# Work instruction:
The answer is a single figure: how many lines below contain the word "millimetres".

──────── Listed records

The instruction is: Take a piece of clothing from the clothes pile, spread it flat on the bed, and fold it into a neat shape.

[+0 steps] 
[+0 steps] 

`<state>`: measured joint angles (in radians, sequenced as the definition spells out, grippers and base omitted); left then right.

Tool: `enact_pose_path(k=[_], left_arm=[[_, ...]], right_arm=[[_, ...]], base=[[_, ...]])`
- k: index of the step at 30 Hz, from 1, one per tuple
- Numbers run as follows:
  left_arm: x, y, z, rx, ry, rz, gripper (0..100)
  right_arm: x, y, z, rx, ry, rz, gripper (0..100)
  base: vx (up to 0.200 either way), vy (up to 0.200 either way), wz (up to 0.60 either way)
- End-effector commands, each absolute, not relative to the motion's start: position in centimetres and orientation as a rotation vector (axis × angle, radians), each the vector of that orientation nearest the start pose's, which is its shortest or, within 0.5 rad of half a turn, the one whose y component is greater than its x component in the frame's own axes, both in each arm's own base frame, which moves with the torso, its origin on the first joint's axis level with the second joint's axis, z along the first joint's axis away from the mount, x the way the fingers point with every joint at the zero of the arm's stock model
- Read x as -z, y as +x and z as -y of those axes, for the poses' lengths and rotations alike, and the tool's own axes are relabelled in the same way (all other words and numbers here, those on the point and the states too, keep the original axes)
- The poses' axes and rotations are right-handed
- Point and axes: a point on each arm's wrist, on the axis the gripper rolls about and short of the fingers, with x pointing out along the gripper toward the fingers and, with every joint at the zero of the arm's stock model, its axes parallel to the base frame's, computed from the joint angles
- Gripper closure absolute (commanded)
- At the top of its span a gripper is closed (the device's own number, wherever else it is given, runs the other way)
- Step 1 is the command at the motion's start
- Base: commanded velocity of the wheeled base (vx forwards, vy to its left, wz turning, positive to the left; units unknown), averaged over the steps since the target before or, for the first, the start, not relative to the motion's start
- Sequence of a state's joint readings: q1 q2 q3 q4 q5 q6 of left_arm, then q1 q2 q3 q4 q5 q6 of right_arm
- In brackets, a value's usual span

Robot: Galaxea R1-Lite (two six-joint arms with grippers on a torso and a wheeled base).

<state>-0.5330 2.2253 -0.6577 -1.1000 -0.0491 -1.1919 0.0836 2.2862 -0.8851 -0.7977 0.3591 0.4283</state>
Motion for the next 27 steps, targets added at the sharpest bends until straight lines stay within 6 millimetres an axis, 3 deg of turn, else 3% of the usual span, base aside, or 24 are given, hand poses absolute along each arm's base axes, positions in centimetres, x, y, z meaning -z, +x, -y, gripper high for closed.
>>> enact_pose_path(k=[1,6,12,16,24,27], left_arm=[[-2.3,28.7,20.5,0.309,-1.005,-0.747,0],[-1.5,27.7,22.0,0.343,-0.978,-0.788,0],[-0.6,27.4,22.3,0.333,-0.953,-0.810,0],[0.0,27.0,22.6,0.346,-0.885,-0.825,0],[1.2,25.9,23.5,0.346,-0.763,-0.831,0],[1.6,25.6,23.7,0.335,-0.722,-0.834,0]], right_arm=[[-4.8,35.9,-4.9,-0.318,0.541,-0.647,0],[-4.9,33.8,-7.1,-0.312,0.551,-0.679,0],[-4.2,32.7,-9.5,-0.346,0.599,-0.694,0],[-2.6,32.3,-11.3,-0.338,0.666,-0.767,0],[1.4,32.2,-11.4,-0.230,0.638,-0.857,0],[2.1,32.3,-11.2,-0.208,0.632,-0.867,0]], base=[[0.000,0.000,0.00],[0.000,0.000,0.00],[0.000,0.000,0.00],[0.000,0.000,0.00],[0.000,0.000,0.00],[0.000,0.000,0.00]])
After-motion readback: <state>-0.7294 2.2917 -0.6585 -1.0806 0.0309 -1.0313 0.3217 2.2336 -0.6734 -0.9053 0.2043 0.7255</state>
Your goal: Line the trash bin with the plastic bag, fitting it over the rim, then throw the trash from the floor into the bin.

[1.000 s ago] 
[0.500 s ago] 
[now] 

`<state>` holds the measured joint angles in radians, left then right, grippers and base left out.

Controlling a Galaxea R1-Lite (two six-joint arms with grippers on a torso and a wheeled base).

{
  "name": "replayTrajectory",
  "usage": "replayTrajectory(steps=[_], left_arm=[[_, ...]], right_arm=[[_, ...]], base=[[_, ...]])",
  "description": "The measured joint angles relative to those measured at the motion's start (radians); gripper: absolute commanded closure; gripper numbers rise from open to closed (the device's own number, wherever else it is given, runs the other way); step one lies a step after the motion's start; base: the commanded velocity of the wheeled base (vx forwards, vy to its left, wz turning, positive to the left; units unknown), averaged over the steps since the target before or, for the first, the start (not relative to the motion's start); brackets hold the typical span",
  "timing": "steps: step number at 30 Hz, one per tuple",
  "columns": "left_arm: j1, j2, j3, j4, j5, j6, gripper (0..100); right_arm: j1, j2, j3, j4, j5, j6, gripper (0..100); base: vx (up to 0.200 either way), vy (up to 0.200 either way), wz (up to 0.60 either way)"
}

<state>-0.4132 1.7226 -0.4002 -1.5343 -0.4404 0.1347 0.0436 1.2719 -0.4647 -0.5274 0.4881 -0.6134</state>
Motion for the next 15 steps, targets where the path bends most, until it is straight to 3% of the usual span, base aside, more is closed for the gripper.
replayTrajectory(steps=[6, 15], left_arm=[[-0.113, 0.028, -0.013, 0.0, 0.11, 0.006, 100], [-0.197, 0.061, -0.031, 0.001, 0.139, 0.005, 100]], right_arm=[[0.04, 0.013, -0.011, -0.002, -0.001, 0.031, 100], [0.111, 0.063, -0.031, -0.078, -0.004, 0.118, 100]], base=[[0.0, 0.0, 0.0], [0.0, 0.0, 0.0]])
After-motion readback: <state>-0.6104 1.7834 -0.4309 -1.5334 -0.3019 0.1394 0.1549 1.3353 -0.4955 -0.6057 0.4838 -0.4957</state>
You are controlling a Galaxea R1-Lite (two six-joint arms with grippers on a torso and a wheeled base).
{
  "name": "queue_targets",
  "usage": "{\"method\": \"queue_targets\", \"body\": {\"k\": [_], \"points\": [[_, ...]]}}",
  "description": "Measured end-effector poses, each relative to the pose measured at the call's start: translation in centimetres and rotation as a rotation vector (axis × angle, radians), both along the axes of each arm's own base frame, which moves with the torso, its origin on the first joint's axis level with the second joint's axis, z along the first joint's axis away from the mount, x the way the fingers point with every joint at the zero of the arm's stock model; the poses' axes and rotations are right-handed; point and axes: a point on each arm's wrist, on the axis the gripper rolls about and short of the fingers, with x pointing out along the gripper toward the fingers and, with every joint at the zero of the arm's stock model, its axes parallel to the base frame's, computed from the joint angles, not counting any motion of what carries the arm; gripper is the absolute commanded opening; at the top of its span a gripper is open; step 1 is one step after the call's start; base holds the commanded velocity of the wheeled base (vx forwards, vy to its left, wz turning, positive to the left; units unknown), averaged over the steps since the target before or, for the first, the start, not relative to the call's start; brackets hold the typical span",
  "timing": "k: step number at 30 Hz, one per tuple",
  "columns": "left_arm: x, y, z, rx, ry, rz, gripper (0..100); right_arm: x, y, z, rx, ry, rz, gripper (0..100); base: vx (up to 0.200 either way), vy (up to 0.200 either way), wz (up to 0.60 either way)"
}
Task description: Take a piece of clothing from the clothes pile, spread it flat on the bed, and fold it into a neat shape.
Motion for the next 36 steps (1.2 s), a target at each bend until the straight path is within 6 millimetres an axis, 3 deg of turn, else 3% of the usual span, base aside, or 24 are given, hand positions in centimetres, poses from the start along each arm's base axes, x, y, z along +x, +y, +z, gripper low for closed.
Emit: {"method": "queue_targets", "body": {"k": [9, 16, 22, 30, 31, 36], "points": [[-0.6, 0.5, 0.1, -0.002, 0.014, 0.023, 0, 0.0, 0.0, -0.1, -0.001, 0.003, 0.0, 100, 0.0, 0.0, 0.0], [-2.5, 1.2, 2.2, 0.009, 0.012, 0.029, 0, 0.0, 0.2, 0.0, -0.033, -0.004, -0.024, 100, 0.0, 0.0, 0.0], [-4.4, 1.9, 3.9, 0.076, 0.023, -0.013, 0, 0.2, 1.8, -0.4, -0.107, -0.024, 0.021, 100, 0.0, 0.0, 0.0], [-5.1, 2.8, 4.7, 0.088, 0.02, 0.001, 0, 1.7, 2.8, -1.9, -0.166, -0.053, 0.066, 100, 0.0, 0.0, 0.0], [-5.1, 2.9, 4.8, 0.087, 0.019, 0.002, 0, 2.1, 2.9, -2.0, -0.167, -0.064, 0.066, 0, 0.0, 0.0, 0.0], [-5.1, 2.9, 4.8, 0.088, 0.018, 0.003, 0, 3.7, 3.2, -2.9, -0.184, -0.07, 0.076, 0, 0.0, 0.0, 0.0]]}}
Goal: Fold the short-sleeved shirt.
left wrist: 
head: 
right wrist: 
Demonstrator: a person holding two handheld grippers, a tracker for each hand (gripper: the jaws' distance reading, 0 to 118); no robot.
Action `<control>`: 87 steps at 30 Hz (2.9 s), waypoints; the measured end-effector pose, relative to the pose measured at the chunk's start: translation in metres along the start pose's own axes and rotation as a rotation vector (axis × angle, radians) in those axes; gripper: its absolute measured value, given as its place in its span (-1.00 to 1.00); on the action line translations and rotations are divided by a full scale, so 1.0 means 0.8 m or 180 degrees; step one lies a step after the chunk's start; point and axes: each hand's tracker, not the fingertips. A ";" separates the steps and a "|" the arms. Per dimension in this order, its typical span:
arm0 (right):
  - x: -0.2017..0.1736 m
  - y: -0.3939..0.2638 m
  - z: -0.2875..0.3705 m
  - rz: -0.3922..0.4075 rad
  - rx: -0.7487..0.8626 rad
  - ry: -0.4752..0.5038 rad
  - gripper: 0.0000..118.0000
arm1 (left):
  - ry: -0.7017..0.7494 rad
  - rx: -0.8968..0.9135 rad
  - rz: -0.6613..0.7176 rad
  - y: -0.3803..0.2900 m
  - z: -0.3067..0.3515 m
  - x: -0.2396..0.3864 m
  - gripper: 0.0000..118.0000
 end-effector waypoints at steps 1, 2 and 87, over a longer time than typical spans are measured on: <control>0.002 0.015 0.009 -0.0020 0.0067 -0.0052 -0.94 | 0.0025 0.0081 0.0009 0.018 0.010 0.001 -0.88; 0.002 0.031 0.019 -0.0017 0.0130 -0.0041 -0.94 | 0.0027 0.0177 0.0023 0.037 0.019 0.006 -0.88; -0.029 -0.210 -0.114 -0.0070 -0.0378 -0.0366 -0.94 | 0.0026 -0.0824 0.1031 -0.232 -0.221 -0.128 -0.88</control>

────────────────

# Answer box:
2